_Brief_: Please repeat, from the entries that follow, the lines from the one containing "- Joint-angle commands" through the one containing "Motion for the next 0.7" exactly, adding nothing.

_Records from a collection_:

*** Begin section ***

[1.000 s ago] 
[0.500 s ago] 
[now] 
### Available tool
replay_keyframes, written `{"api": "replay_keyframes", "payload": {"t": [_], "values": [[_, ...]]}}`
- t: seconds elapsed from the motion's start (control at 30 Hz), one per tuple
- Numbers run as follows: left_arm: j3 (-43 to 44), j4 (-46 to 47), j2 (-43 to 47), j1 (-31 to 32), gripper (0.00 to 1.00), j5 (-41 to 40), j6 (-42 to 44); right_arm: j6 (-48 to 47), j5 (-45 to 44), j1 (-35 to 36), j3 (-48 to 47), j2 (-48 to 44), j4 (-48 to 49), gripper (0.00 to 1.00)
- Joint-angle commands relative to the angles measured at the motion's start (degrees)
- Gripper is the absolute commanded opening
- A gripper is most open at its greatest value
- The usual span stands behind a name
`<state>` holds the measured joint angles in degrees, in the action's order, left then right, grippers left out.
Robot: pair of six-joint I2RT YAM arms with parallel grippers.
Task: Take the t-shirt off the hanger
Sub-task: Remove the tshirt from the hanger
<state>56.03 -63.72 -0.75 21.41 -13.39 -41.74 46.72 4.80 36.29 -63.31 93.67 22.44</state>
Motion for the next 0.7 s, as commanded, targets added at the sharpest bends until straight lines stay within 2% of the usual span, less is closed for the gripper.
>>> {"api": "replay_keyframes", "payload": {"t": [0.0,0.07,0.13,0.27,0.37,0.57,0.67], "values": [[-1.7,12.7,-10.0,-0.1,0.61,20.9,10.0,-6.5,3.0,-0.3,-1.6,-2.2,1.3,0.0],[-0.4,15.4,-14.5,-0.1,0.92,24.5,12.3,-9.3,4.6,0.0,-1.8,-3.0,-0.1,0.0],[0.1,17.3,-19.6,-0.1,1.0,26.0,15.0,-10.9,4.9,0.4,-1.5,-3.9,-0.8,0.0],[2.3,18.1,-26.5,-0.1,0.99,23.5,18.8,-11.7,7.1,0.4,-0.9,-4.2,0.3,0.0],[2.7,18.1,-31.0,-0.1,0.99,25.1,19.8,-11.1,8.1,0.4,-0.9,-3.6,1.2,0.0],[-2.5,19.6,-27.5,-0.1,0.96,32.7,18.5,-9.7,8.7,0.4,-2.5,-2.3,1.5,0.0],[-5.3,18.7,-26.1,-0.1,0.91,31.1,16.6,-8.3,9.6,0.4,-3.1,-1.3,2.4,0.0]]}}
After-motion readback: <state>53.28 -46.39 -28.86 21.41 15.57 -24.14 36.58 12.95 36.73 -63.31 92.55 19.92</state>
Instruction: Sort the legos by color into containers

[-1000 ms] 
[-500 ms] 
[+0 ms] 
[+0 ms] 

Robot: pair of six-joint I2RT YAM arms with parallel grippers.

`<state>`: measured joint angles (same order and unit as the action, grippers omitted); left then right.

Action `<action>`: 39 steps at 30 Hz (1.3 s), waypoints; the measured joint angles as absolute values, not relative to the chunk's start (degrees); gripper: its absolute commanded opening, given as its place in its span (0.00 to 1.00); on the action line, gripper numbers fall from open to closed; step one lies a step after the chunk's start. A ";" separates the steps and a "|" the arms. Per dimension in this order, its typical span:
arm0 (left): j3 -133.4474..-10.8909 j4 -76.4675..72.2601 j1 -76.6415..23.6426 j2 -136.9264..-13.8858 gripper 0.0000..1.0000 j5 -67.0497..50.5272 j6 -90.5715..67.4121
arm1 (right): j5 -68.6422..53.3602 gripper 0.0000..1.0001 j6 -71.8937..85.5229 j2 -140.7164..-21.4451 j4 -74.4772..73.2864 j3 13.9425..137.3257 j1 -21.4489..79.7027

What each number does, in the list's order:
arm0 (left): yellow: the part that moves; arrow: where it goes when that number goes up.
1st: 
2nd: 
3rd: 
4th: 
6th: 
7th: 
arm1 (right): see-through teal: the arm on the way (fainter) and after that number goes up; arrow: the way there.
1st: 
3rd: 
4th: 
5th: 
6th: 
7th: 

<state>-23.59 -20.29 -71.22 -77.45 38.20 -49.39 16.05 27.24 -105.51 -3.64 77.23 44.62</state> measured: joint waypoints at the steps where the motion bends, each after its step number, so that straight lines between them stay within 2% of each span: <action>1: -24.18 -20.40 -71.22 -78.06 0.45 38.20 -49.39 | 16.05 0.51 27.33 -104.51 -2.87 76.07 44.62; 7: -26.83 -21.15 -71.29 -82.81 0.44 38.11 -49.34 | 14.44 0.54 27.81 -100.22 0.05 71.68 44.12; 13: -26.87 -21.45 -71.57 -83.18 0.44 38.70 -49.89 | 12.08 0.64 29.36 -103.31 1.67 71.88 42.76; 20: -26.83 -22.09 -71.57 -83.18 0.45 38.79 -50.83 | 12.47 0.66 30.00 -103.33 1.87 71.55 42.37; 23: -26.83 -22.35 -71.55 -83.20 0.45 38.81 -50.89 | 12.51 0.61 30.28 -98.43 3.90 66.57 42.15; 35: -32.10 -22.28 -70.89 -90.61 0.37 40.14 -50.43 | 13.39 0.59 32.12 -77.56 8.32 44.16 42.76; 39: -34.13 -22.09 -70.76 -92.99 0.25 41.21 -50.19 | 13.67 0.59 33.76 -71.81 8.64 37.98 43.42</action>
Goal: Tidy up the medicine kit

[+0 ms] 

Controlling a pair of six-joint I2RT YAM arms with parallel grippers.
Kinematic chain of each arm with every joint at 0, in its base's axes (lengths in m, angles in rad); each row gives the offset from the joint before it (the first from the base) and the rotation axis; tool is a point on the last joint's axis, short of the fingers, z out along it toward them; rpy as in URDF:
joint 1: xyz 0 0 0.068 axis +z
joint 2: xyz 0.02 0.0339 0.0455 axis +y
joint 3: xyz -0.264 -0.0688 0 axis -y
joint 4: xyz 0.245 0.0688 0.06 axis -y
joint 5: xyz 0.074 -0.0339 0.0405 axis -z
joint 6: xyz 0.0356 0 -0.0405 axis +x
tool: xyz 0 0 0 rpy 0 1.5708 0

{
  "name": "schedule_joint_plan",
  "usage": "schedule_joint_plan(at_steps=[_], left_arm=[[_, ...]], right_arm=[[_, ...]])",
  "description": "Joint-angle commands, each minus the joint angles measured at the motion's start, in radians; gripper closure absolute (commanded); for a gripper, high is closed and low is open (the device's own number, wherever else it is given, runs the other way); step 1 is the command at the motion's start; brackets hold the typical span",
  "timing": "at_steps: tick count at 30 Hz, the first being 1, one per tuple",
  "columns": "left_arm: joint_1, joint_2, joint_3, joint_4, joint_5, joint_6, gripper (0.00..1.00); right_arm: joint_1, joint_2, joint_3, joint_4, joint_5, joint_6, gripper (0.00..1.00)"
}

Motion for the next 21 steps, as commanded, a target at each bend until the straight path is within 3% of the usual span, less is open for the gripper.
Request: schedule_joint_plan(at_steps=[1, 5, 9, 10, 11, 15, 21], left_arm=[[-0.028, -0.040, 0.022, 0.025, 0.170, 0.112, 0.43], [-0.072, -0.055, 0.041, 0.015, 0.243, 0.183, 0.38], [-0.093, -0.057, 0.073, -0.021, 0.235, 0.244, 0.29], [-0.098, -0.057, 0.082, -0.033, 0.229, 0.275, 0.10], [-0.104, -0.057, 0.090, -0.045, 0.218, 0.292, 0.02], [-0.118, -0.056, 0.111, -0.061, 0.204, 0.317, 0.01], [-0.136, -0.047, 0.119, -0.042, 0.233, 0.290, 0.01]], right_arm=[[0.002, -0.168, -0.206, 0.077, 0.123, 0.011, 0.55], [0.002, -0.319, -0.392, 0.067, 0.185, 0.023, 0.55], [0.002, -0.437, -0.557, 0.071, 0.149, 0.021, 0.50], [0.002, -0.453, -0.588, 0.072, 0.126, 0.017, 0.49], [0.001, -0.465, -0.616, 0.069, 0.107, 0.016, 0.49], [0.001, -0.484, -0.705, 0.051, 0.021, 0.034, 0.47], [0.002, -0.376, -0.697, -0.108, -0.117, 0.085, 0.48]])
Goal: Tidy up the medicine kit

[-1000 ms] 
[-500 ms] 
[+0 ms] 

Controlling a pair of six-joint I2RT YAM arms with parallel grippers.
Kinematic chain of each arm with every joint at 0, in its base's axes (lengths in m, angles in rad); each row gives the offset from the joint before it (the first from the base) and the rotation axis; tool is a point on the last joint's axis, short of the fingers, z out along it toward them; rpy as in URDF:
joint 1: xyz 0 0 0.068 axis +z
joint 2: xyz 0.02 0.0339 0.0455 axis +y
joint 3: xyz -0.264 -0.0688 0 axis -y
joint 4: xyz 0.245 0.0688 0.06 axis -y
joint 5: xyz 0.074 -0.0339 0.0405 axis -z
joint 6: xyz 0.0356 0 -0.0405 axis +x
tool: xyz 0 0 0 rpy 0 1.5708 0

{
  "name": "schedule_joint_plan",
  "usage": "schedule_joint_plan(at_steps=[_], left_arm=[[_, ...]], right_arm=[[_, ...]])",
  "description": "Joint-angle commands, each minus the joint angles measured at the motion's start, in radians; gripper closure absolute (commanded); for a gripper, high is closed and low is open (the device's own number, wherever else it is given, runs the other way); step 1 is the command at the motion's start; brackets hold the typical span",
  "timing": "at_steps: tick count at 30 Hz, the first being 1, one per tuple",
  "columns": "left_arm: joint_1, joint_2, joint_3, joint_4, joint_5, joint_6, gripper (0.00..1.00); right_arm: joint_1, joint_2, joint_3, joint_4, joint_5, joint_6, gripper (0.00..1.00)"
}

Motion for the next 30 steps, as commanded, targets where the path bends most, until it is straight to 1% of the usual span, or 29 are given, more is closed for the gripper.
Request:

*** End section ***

_Response to the exercise_:
- Joint-angle commands relative to the angles measured at the motion's start (degrees)
- Gripper is the absolute commanded opening
- A gripper is most open at its greatest value
- The usual span stands behind a name
`<state>` holds the measured joint angles in degrees, in the action's order, left then right, grippers left out.
Robot: pair of six-joint I2RT YAM arms with parallel grippers.
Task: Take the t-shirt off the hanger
Sub-task: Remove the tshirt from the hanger
<state>56.03 -63.72 -0.75 21.41 -13.39 -41.74 46.72 4.80 36.29 -63.31 93.67 22.44</state>
Motion for the next 0.7 s, as commanded, targets added at the sharpest bends until straight lines stay within 2% of the usual span, less is closed for the gripper.

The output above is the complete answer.